** Action item **
Within the material that follows, how many lines include the string "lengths"? Answer with the number and nothing more.

________________________

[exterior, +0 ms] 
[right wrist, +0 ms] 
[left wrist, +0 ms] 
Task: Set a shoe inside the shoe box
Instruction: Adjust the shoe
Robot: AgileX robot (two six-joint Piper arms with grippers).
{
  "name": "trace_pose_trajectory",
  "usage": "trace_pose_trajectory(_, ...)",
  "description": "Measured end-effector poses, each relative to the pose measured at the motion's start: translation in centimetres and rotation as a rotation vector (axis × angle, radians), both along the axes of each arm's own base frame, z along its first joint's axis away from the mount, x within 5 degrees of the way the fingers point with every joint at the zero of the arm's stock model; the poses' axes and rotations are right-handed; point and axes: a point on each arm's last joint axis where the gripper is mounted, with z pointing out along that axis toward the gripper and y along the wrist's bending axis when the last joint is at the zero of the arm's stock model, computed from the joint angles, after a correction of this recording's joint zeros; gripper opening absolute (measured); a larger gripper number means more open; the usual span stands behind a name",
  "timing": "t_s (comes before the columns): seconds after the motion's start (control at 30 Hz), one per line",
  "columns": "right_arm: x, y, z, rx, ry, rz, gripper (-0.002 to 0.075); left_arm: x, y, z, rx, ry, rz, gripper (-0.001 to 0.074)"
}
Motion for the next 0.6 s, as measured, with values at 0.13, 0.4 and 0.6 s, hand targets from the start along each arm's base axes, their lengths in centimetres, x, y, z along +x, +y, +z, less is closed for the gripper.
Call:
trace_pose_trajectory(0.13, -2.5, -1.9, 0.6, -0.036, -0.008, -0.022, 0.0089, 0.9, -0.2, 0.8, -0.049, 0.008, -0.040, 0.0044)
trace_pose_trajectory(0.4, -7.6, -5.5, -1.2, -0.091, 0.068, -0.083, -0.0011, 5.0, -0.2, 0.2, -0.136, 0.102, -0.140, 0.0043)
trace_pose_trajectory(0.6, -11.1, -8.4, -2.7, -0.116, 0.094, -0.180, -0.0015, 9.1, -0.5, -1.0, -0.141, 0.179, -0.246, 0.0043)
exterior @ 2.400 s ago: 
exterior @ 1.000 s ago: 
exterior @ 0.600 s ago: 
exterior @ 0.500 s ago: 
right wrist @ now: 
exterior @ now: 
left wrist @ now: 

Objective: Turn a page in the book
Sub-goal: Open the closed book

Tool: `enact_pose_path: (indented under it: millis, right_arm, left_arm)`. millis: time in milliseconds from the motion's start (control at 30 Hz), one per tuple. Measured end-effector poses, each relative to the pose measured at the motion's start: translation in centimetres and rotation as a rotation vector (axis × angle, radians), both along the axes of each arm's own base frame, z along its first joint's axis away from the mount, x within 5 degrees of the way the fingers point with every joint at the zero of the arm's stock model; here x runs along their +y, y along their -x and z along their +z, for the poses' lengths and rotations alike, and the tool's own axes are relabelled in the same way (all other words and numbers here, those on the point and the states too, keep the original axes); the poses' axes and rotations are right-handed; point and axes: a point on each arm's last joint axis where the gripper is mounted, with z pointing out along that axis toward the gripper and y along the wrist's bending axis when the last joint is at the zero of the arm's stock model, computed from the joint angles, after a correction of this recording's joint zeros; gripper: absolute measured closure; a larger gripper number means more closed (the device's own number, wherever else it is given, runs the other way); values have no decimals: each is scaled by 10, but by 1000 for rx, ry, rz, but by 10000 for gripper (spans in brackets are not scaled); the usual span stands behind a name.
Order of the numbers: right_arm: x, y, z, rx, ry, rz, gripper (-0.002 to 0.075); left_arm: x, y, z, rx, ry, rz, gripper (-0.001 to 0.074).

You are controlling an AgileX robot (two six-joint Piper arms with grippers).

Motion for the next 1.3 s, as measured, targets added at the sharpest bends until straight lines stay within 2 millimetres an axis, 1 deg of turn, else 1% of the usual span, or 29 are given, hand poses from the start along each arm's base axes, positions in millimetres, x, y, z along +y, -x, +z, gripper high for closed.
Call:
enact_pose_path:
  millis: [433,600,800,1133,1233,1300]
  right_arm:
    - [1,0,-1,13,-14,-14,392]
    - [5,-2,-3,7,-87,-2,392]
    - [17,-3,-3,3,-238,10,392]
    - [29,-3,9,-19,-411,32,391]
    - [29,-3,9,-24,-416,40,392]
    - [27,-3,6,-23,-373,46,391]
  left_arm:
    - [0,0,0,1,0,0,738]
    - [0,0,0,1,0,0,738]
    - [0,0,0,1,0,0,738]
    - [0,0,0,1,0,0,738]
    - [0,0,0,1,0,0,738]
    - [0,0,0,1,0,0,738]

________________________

** Your response **
2